“Let it go, Tito,” one said. “He’s a priest, for Christ’s sake.”
The two men had Tito’s arms across their shoulders and were doing their best to get him away from Casa Alpina. But the gang leader was straining to look back.
“This isn’t over,” Tito bellowed. “Especially for you, boy. This isn’t done!”
Pino stood next to Father Re, shaken.
“Are you all right?” the priest asked.
Pino was quiet for a long time before saying, “Father, is it a sin if I’m asking myself if I did the right thing in not killing that man?”
The priest said, “No, it is not a sin, and you did the right thing not killing him.”
Pino bobbed his head, but his lower lip was trembling, and it was taking everything in his power to swallow the emotion surging in his throat. Everything had happened so fast, so—
Father Re patted Pino on the back. “Have faith. You did the right thing.”

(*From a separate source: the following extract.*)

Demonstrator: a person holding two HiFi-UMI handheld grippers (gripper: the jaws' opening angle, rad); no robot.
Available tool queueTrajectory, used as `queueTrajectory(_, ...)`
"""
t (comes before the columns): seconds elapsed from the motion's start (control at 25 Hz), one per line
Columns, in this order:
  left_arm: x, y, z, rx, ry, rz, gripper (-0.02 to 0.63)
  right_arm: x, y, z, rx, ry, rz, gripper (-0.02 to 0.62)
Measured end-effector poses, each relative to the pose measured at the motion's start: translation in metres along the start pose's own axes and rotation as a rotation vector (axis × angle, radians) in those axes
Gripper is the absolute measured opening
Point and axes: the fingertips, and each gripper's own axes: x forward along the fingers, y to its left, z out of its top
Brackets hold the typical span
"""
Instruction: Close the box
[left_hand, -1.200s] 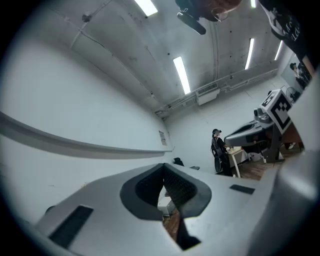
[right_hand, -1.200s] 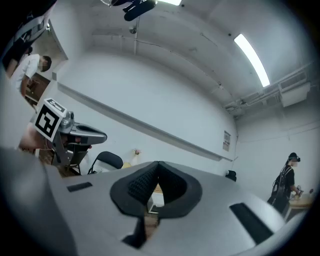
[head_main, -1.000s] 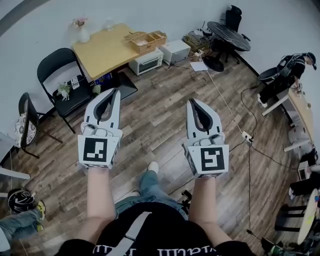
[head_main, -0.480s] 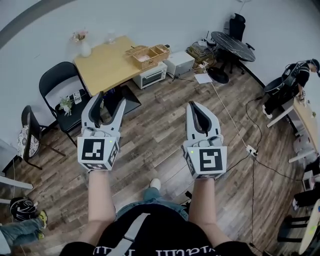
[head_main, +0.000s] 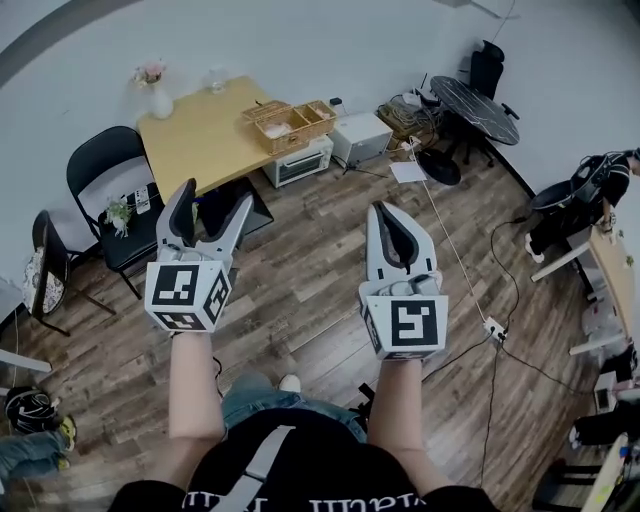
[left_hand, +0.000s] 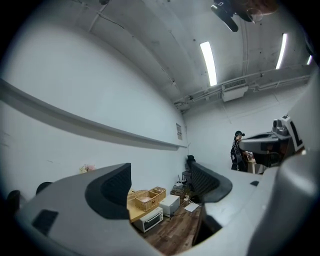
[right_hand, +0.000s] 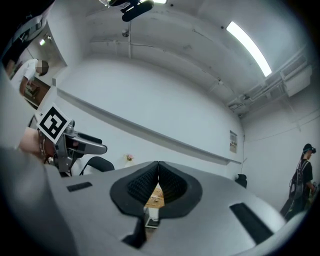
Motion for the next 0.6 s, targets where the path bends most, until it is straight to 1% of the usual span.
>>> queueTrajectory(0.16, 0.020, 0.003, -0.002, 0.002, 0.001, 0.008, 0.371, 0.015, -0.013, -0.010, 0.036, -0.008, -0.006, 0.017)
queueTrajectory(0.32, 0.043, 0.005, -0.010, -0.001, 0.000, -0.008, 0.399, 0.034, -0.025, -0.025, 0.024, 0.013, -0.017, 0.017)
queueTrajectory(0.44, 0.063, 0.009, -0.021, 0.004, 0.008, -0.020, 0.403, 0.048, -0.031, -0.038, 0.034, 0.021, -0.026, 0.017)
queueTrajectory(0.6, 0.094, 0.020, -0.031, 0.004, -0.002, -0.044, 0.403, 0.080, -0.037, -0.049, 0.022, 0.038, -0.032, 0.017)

He nodded again, but couldn’t meet the priest’s gaze for fear of crying.
“Where did you learn how to handle a gun like that?” Father Re asked.
Pino wiped at his eyes, cleared his throat, and said in a hoarse voice, “My uncle Albert. He has a hunting rifle, a Mauser, kind of like that one. He taught me.”
“I can’t decide if you were brave or foolhardy.”
“I wasn’t going to let Tito kill you, Father.”
The priest smiled and said, “Bless you for that. I wasn’t ready to die today.”
Pino laughed, winced, and said, “Me, neither.”
They went back inside the school. Father Re got ice for Pino, and Brother Bormio made him breakfast, which he devoured.
“You keep growing and we won’t be able to keep up,” Bormio grumbled.
“Where’s everyone else?” Pino asked.
“Skiing with Mimo,” Father Re said. “They’ll be back for lunch.”
As he was eating his second helping of eggs, sausage, and black bread, two women and four children came timidly into the room, followed by a man in his thirties and two very young boys. Pino could tell in an instant they were new refugees. He’d come to recognize the expressions of hunted people.
“Will you be ready to go again in the morning?” Father Re asked.
Pino shifted, felt a dull ache in his loins, but said, “Yes.”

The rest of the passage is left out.